Protest. Petition. Pester your politicians. Nothing changes. No matter how large our demonstrations get, no matter how many millions of people march or write to their local MPs governments keep turning a blind eye and deaf ear to our cries for change. Only businesses and rich people manage to get legislation passed. And sure, it looked like we had a few victories, so long as some capitalists were sympathetic to us. But when we wanted something they didn’t, Governments just didn't listen. You would have thought we would have learned from decades of experience that getting corporate- controlled politicians to pass reforms is not our only option. We have more power than we think. We’ve got to go beyond the appeal for palliatives routine. If organisers and activists are going to ask people to protest, we challenge them to add a second strategy – build a socialist movement for real change.
We have a labour movement that is completely discouraged and demoralised. We have a labour movement that is unable to put up an effective struggle against our masters. It is inherent in the capitalist system that it generates discontent and protest but it has also been unfortunate that the long history of protest has been empty of political action that could end the system. It is now sad to observe the abandonment of socialist aspiration and principles amongst the labour movement. The name of socialism itself has been used by well-intentioned social reformers to cynical dictators such as Stalin or Hitler. It has been tragic that the word has suffered misuse, confusion, and distortion. But there can be no doubt that generations of working people were moved by their own problems and by their indignation at the plight of others, dedicated their political lives to a vision of a better society and for whom socialism meant an end to privilege and exploitation, and in place of these evils, the building of a new world. Now is a time for learning from past mistakes and for remember those who came before us.

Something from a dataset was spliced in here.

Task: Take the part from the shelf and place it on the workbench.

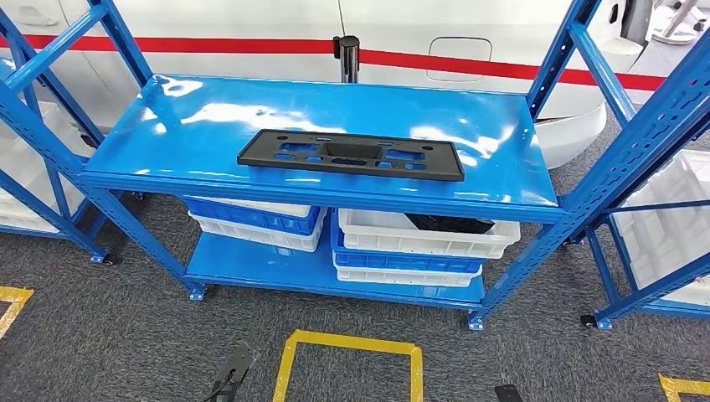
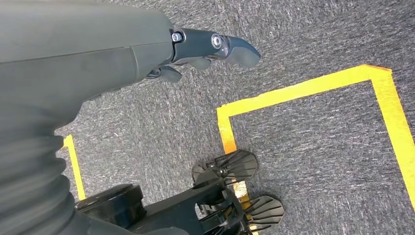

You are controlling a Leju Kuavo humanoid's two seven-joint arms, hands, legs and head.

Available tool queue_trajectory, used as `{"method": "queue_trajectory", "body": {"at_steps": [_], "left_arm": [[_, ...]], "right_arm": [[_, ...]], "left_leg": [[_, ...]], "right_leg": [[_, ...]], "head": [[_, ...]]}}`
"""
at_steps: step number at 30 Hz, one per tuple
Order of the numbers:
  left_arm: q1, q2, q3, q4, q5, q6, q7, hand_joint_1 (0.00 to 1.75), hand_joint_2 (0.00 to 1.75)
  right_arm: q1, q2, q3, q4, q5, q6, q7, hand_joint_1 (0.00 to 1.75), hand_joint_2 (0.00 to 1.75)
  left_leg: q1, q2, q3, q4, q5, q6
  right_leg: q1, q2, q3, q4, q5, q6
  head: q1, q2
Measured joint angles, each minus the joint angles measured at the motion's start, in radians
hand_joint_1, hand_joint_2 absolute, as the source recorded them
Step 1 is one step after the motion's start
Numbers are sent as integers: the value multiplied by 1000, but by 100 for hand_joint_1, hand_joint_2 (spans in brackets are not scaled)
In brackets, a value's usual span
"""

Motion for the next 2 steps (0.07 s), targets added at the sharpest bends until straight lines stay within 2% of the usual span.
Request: {"method": "queue_trajectory", "body": {"at_steps": [1, 2], "left_arm": [[0, 0, 0, 0, 0, -1, 0, 0, 175], [0, 0, 0, 0, 0, -2, 0, 0, 175]], "right_arm": [[0, 0, 0, 0, 0, 0, 0, 0, 131], [0, 0, 0, 0, 0, -1, 0, 0, 116]], "left_leg": [[0, 0, 0, 0, 0, 0], [0, 0, 0, 0, 0, 0]], "right_leg": [[0, 0, 0, 0, 0, 0], [0, 0, 0, 0, 0, 0]], "head": [[0, 0], [0, 0]]}}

The fact that the capitalist system is stronger and more extensive than ever is disappointing by it should provide fresh impetus to the work for socialism. World socialism is now a practical possibility because over the past three hundred years global capitalism has developed a material basis for. The aim of socialism is to establish the relationships of equality that will dignify and empower our communities and so enable them to solve social problems in the interests of all people. The problems are huge. The actions and organisation required to solve them mean that, to begin with communities in socialism will be bound to respond to these compelling pressures of necessity. This will determine what socialism will have to do and this sets out a framework of known facts within which we may propose how socialism could be organised.
The workers are an overwhelming majority and their strength is multiplied by their vital position in the centres of production everywhere. An educated and conscious working class will insist on democracy. When there is plenty for all, there is no material basis for a privileged bureaucracy and the danger, therefore, is eliminated. The Socialist Party has no intention of forming a government and trying to solve the problems of modern capitalism. It was certainly under no such illusion that a “workers' state” could control capitalism in the interests of the workers. Political parties which pretend that governments have the power to solve the problems of capitalist society are deceiving their supporters: and so it is no wonder that voters are deeply disenchanted with politicians and even the democratic process itself. We can see today that even the limited democracy we have achieved can seep away because capitalism is antithetical to genuine democracy. What the Socialist Party seeks is a society in which questions such as education, transport, and housing are under the control of real democracy, not the economy and the insatiable drive for profit. We consider that capitalism urgently needs superseding by an organisation of society in which people will work, but not be employed as wage-slaves; in which goods are produced because they are needed, not because of the drive for profit; in which men an women make decisions for themselves, and not have them compulsorily imposed upon them in the interests of our ruling class.
The capitalist system has exhausted every possibility of meaningful development. To move forward the dispossessed majority across the world must now look beyond the artificial barriers of nation-states and regional blocs, to perceive a common identity and purpose. There is in reality only one world. It is high time we reclaimed it.